Please find the lines in the entries below that contain the word "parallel", and copy each one.

• • • • • • •

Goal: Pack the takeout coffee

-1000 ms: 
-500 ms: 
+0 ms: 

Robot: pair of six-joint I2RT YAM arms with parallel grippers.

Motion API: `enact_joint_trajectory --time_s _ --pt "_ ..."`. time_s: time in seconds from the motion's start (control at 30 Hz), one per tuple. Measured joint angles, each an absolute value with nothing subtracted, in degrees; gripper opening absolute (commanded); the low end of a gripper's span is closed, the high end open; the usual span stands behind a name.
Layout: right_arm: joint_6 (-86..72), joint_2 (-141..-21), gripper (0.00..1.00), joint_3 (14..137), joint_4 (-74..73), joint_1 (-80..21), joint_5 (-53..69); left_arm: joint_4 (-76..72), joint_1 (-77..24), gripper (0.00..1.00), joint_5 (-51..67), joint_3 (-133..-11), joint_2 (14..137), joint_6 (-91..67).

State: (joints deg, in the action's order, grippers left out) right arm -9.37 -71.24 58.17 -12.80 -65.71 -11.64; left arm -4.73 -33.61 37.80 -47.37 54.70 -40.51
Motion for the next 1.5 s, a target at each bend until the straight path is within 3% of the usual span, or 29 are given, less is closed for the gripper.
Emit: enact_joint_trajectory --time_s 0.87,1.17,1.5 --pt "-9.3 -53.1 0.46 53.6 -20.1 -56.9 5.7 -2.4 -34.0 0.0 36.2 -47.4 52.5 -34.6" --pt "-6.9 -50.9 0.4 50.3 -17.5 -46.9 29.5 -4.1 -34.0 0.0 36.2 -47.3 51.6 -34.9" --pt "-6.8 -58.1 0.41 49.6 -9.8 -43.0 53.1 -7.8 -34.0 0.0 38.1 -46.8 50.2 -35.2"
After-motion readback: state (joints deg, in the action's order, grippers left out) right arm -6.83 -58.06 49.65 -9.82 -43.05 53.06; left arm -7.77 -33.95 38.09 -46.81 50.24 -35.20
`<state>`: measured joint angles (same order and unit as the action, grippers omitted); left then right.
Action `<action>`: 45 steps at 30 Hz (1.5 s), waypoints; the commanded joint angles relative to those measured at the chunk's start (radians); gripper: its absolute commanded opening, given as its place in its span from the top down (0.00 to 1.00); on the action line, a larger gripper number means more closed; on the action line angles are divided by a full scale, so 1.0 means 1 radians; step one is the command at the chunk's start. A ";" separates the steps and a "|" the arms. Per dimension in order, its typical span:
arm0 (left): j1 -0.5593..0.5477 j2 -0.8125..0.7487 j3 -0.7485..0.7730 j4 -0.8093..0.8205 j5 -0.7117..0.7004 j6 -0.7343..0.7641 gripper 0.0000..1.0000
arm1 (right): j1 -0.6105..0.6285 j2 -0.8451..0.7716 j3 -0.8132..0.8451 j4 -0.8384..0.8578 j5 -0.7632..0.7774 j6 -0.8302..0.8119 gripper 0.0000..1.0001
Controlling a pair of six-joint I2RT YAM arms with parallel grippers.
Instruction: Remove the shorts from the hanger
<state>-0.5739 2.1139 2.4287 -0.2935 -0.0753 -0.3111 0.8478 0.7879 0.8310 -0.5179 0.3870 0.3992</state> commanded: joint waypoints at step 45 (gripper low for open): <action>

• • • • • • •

_Task output:_
Robot: pair of six-joint I2RT YAM arms with parallel grippers.
Controlling a pair of six-joint I2RT YAM arms with parallel grippers.

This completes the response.